Your objective:
Only the lines from the one that contains "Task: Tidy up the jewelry" through the end of the entries, both included, should be transcribed, exactly and without pictures.

(Data excerpts)

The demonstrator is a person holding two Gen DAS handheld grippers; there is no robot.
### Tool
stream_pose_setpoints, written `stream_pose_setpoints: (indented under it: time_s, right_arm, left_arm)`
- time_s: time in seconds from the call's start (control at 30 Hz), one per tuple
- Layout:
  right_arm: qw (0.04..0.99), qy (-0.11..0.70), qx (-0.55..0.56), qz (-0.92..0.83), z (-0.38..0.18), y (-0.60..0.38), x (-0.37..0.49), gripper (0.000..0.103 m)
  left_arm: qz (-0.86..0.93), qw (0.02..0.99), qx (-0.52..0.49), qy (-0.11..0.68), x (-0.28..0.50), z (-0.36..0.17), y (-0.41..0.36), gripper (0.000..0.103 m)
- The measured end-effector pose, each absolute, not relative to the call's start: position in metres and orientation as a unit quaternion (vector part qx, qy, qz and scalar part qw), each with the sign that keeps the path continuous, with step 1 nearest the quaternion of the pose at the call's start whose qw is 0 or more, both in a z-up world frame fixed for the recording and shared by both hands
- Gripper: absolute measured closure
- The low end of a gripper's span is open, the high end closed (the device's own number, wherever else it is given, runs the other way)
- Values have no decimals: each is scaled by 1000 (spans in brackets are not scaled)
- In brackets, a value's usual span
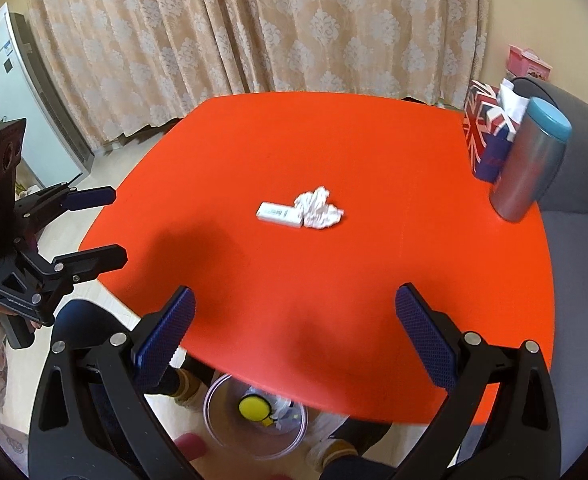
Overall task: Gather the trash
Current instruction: 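Move both grippers back over the table toward the tissue and USB stick, then grasp the crumpled white tissue with the right gripper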
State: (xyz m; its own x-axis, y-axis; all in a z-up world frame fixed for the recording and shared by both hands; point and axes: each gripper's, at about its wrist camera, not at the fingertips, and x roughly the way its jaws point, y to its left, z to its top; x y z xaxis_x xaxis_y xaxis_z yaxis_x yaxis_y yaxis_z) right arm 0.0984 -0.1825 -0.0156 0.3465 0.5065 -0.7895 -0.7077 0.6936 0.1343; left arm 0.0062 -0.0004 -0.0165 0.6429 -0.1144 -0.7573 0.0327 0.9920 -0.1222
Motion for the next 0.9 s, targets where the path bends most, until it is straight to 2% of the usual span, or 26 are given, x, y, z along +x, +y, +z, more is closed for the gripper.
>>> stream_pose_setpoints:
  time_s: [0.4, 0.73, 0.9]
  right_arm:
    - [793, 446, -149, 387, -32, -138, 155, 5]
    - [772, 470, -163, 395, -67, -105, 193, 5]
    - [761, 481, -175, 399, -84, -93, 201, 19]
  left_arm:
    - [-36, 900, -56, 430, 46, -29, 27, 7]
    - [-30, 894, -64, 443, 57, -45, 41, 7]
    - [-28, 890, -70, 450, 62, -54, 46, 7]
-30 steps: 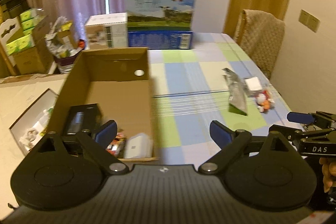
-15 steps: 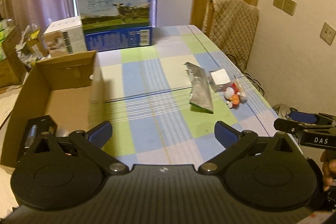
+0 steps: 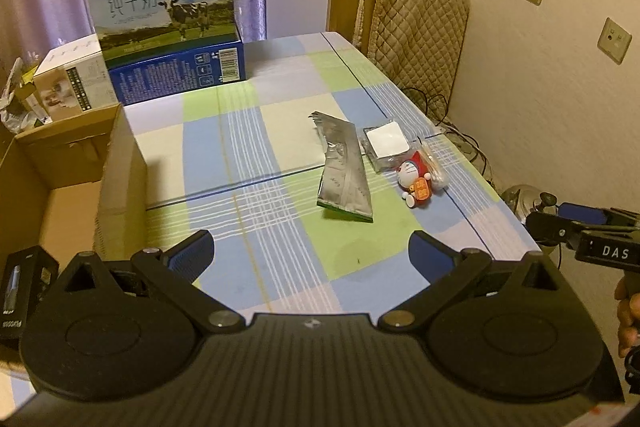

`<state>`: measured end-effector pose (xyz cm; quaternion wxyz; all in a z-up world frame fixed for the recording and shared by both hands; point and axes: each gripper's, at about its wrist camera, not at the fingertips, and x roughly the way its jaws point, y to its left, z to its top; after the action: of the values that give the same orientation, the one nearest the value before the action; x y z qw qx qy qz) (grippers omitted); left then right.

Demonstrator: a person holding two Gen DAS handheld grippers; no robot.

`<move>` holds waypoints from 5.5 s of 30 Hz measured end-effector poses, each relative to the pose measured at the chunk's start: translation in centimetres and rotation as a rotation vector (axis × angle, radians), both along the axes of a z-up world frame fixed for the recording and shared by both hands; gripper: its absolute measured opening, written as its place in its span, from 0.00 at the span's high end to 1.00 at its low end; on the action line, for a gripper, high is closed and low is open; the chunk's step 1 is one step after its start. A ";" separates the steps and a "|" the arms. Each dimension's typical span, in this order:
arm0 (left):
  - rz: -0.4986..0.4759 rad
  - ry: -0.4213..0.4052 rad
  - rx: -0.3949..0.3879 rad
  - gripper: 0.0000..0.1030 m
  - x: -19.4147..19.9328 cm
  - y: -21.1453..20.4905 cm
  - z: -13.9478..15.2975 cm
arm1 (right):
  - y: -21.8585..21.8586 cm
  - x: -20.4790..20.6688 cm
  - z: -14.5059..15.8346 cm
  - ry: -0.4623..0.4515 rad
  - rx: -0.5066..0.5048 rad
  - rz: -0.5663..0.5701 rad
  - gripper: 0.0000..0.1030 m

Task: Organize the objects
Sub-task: 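Move both open tools back over the remaining table items, then grasp the cotton swab bag with the right tool while the left tool grasps the silver foil bag, then carry the foil bag with the left tool toward the cardboard box while the right tool carries the swab bag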

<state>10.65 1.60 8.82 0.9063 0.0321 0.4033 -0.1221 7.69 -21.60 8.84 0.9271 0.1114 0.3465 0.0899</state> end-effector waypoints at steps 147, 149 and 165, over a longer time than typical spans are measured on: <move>-0.014 0.110 -0.039 0.70 -5.4 4.4 -0.7 | 13.4 -1.3 -0.1 0.083 -0.043 0.268 0.82; -0.009 0.106 -0.037 0.70 -5.7 4.7 -0.5 | 13.7 -1.5 0.1 0.078 -0.043 0.276 0.82; 0.016 0.079 -0.036 0.70 -7.0 6.5 0.5 | 16.0 -1.9 0.6 0.064 -0.037 0.331 0.82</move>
<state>3.68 8.07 9.34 0.8910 0.0078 0.4368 -0.1234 5.77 -5.56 9.47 0.8899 0.0384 0.3912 0.2312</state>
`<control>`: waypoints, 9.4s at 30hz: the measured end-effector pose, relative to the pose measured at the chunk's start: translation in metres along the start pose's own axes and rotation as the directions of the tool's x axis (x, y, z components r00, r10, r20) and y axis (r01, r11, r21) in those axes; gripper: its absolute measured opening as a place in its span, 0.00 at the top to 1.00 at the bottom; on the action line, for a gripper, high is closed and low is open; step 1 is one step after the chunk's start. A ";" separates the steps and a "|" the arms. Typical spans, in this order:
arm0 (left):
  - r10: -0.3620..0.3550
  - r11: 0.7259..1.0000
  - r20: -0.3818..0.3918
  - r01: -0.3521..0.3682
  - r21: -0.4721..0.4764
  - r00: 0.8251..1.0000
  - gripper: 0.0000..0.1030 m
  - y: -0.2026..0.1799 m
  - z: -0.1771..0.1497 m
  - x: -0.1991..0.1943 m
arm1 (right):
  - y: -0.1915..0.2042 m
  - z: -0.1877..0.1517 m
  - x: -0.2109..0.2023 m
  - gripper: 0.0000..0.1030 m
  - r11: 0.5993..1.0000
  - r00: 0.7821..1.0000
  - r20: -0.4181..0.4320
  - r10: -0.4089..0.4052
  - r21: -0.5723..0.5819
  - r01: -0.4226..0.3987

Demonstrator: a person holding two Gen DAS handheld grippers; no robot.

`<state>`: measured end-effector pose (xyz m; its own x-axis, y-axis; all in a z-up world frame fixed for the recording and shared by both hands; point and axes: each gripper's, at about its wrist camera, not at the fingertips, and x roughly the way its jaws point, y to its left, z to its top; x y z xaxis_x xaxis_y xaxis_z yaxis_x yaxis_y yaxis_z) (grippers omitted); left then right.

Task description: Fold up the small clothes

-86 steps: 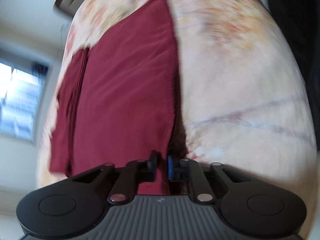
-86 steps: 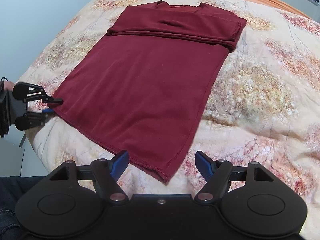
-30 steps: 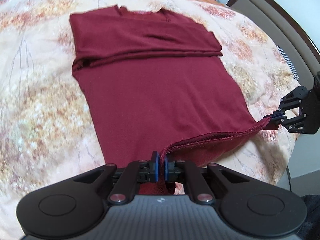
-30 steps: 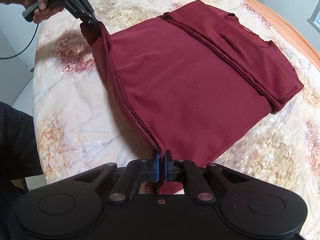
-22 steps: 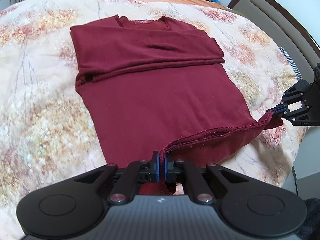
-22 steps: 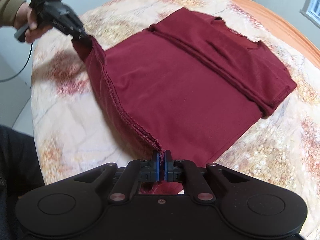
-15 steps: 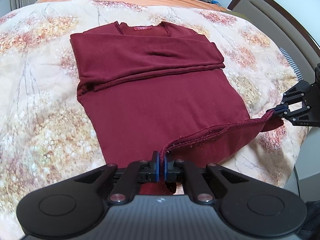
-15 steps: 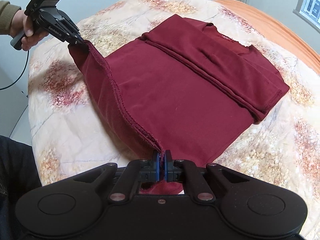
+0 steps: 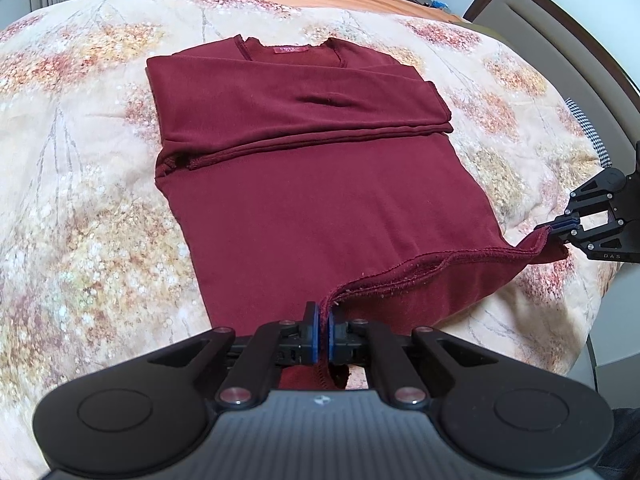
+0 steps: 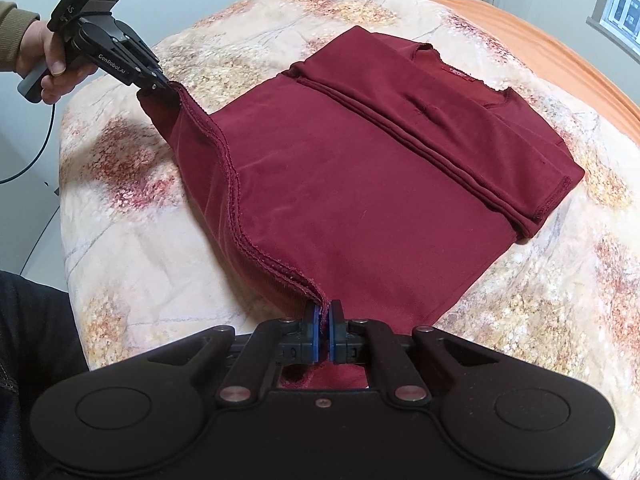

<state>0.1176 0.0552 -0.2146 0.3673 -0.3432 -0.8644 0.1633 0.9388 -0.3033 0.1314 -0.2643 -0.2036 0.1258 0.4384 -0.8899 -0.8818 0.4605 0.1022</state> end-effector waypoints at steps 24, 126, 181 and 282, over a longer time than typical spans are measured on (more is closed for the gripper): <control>0.051 0.998 0.066 -0.048 -0.036 0.997 0.96 0.026 0.062 0.013 | -0.065 0.052 0.015 0.96 0.998 0.998 0.023 -0.060 -0.011 0.060; 0.254 0.951 0.221 -0.202 -0.234 0.942 0.65 0.165 0.272 0.165 | -0.363 0.129 0.147 0.77 0.676 0.955 0.224 -0.194 0.736 -0.036; 0.220 0.905 0.138 -0.149 -0.400 0.966 0.30 0.127 0.114 0.121 | -0.188 0.260 0.179 0.44 0.925 0.923 0.181 -0.339 0.242 0.292; 0.149 0.972 0.390 -0.206 0.109 0.909 0.41 -0.062 0.111 0.065 | -0.265 0.160 0.195 0.90 0.425 0.853 0.506 0.125 0.750 -0.507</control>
<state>0.2329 -0.0288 -0.2077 0.7152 -0.1834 -0.6745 0.1828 0.9804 -0.0728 0.4618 -0.1777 -0.3330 0.2274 0.8222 -0.5219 -0.0979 0.5525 0.8277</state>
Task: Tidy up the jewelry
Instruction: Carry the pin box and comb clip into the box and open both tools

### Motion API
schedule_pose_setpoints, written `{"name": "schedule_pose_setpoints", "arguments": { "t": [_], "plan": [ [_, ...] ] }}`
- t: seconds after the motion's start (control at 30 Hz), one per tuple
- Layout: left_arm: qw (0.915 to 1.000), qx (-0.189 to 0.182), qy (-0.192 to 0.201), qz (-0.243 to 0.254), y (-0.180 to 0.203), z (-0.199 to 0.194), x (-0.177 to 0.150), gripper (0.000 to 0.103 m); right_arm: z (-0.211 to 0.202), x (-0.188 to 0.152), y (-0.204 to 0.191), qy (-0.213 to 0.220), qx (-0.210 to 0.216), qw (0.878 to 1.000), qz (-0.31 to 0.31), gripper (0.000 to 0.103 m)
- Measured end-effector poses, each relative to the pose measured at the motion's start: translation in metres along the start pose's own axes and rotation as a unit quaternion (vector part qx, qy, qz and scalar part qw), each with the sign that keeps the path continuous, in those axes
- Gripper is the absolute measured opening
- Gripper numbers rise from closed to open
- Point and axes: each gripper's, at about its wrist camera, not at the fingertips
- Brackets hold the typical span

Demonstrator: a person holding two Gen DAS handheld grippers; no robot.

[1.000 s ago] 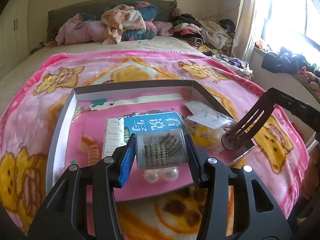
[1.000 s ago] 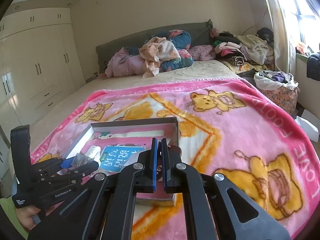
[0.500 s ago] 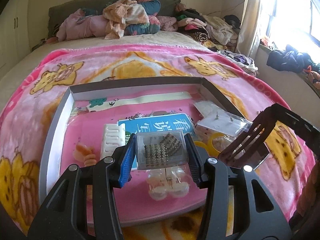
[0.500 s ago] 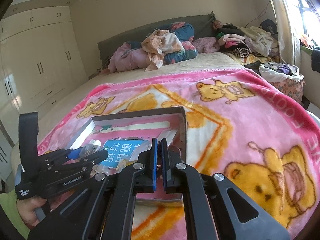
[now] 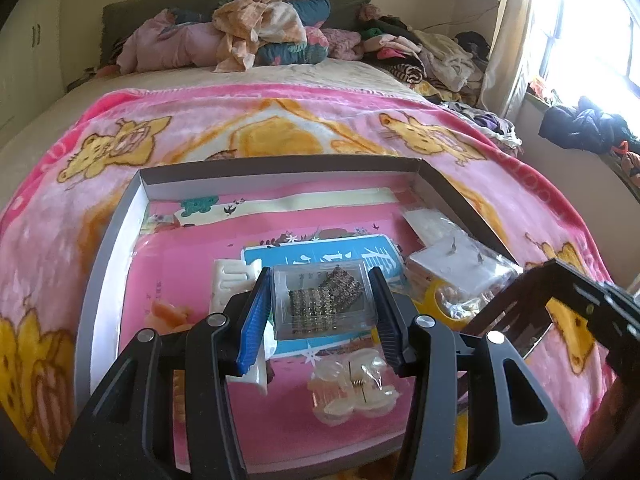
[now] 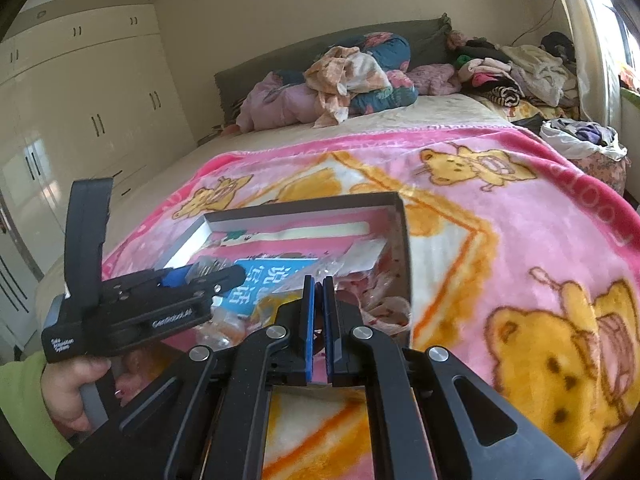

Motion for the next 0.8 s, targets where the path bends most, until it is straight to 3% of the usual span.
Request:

Reply to the task:
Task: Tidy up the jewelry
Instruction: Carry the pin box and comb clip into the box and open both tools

### Motion API
schedule_pose_setpoints, written `{"name": "schedule_pose_setpoints", "arguments": { "t": [_], "plan": [ [_, ...] ] }}`
- t: seconds after the motion's start (control at 30 Hz), one per tuple
- Layout: left_arm: qw (0.915 to 1.000), qx (-0.189 to 0.182), qy (-0.192 to 0.201), qz (-0.243 to 0.254), y (-0.180 to 0.203), z (-0.199 to 0.194), x (-0.177 to 0.150), gripper (0.000 to 0.103 m); right_arm: z (-0.211 to 0.202), x (-0.188 to 0.152), y (-0.204 to 0.191), qy (-0.213 to 0.220), qx (-0.210 to 0.216), qw (0.878 to 1.000), qz (-0.31 to 0.31), gripper (0.000 to 0.103 m)
- Measured end-effector poses, each relative to the pose measured at the motion's start: translation in metres along the start pose's own axes and rotation as a unit quaternion (vector part qx, qy, qz and scalar part qw), each with the sign that keeps the path continuous, in those axes
- Gripper is the absolute measured opening
- Gripper numbers rise from closed to open
- Point and axes: each gripper's, at about its wrist camera, not at the fingertips
- Brackets hold the typical span

Demonstrator: a person holding two Gen DAS handheld grippers; no robot.

[1.000 s ago] 
[1.000 s ago] 
[0.500 s ago] 
[0.500 s ago] 
[now] 
[now] 

Motion for the next 0.8 s, targets where the path bends most, until it is straight to 3% of the usual span.
Request:

This answer requires no additional content.